Un marché français en devenir
Si les meuniers spécialisés dans les produits bio arrivent généralement à se fournir localement, certaines qualités de céréales restent difficiles à trouver sur le marché français. Par exemple, le moulin Marion importe 2 % de ses céréales en provenance d'Autriche, d'Alle-magne et d'Italie, principalement pour la biscuiterie. Pour Maria Pelletier, les prix et les qualités sont standards en Europe. D’autres moulins bio, rencontrés lors du salon de la boulangerie, déclarent avoir des problèmes d'approvisionnement et importer jusqu'à 10 % de leur matière première, notamment en provenance d'Ukraine, où le marché et la qualité sont plus aléatoires.

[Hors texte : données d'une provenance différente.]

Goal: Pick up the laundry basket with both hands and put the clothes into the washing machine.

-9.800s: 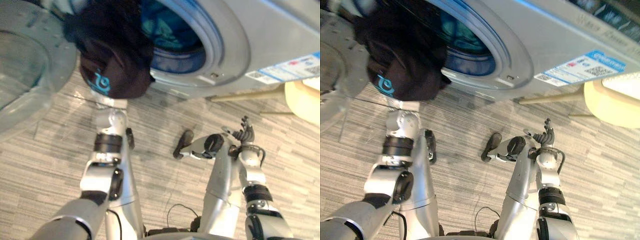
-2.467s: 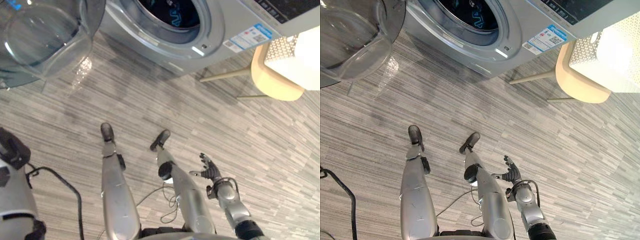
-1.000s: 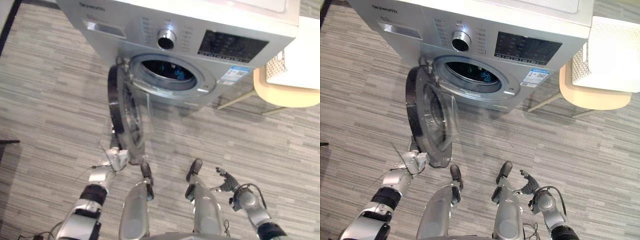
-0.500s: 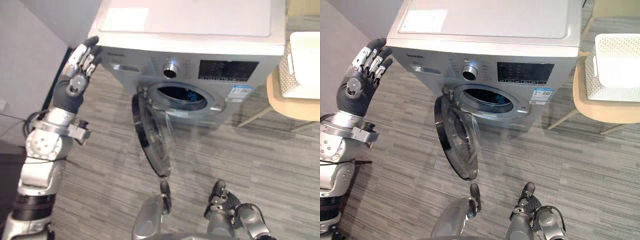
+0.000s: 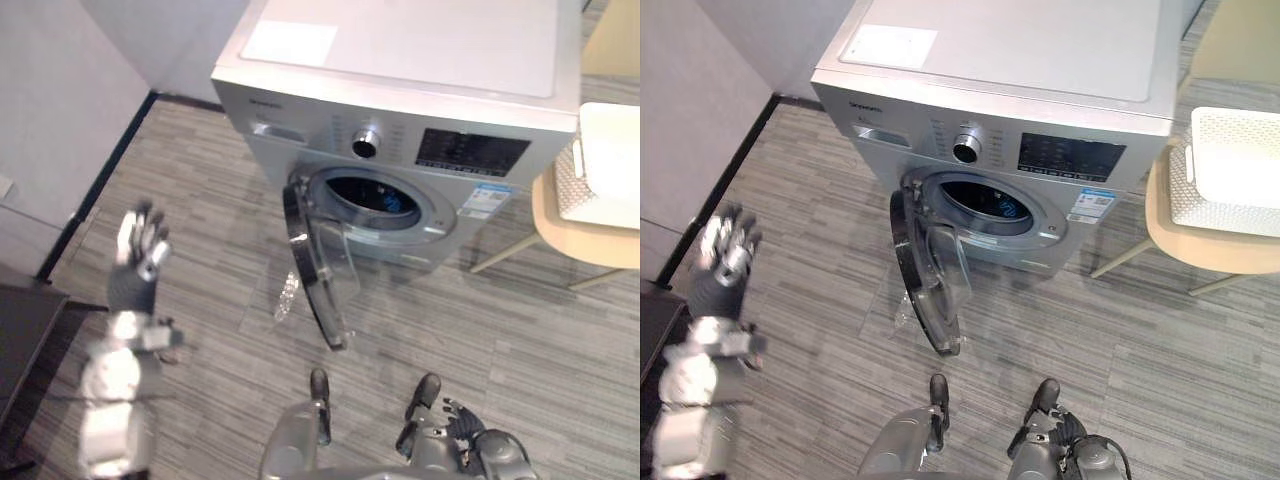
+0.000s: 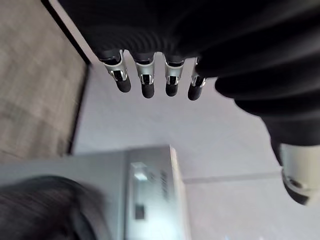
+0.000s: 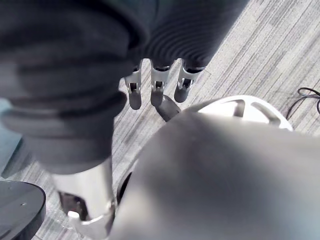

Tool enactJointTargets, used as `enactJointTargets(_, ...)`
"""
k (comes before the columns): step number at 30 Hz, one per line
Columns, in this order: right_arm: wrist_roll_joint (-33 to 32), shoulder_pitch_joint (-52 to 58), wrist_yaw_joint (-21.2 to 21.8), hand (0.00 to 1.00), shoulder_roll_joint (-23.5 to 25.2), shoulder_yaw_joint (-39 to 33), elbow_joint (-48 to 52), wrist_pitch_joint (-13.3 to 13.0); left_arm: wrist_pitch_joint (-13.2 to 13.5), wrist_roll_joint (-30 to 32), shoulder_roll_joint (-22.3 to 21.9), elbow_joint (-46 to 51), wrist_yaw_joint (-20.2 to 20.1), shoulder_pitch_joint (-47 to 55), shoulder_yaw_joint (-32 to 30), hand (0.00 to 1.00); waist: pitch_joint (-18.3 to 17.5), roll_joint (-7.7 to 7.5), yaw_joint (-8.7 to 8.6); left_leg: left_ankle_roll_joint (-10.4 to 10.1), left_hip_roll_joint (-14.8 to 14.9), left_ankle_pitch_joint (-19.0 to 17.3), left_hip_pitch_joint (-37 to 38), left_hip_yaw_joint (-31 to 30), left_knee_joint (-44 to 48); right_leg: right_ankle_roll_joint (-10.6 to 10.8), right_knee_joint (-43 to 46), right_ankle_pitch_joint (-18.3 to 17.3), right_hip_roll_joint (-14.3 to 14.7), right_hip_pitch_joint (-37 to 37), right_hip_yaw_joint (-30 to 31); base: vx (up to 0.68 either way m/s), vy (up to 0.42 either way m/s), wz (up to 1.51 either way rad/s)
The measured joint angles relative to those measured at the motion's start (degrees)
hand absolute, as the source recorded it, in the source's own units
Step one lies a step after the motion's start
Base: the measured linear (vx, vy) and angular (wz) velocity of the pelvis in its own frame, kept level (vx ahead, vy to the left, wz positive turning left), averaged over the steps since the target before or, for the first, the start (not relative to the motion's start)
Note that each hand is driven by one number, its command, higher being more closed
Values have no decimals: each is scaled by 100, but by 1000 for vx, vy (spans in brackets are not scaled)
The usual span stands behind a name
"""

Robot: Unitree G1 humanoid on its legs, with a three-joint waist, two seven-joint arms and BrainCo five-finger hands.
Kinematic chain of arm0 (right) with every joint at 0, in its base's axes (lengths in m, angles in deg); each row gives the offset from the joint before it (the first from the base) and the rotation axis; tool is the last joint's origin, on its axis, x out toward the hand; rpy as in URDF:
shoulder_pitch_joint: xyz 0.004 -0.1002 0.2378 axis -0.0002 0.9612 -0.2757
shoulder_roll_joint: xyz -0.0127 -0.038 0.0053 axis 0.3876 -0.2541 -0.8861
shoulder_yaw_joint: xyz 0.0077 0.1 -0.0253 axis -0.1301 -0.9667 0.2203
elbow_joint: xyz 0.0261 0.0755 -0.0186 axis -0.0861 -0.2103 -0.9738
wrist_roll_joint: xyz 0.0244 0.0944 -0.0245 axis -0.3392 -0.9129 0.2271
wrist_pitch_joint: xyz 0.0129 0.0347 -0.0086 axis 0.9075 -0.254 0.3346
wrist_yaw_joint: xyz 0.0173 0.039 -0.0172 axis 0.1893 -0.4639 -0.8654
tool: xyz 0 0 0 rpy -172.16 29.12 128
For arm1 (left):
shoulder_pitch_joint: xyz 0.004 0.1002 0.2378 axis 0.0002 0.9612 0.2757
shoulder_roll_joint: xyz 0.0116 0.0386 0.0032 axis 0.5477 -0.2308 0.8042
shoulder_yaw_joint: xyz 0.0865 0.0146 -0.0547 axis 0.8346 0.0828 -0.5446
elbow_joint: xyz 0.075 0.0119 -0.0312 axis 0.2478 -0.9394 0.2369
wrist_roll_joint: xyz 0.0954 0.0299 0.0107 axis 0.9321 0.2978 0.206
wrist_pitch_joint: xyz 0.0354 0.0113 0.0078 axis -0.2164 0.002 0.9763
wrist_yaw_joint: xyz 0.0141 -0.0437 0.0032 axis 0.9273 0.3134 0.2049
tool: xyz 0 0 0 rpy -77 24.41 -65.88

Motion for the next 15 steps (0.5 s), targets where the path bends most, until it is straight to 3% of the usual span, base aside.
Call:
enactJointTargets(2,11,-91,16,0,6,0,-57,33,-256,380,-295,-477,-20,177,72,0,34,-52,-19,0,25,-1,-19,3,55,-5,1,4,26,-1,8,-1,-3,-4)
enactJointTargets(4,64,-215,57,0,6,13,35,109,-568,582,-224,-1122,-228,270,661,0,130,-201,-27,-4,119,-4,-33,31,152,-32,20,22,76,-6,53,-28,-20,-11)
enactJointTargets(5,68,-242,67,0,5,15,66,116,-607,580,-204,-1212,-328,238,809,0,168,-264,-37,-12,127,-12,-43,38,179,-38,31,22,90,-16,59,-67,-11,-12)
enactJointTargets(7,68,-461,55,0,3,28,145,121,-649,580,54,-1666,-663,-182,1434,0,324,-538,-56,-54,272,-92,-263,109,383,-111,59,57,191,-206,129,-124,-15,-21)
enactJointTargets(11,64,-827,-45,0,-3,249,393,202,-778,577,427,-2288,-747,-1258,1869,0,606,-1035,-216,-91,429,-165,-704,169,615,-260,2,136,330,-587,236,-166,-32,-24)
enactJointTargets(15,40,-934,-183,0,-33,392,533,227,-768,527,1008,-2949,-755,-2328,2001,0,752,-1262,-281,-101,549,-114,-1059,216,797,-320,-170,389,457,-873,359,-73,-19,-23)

Maria Pelletier souligne la nécessité d'augmenter les surfaces agricoles biologiques en France et de soutenir les transformateurs afin de résister à la concurrence des produits finis étrangers (lait et céréales importés). Jean-Louis Dupuy, P-dg de la minoterie Dupuy-Couturier, explique pour sa part que le recours aux importations est encore nécessaire pour détendre le marché en raison de stocks céréaliers bio insuffisants en cas de mauvaises récoltes. Cela a notamment été le cas en 2007 et 2008, où le rapport de prix entre céréales conventionnelles et bio est passé de 1 pour 2, à 1 pour 3 en se stabilisant à ce niveau. La minoterie a ainsi eu recours aux importations intracommunautaires à hauteur de 15 % sur des qualités difficiles à trouver dans l’Hexagone. Jean-Louis Dupuy a confiance dans les mesures prises par le gouvernement pour le soutien des productions bio de façon durable avec désormais de grandes exploitations céréalières de 800 ha intéressées par des conversions.
Une nécessité de penser filière
Si Michel Barnier a su être à l'écoute de la société civile, le marché français reste déficitaire et il serait nécessaire d'appuyer l'accélération des conversions pour répondre à la demande. Le temps d'entrée des producteurs sur le marché du bio est de trois ans et c'est le minimum pour combler le déficit hexagonal.
Maria Pelletier insiste pour que l'on considère l'agriculture biologique comme un système productif complet avec ses rotations culturales, ses transferts de fertilité entre productions animales et végétales et la valorisation de ses sous-produits. C'est pourquoi son entreprise a diversifié ses activités en valorisant notamment les sous-produits de meunerie en aliments du bétail bio.
Finalement, la notion de niche de l'agriculture biologique pourrait s'avérer étroite face à l'engouement des consommateurs et au regard de l'engagement de certains transformateurs en faveur du développement de ce marché.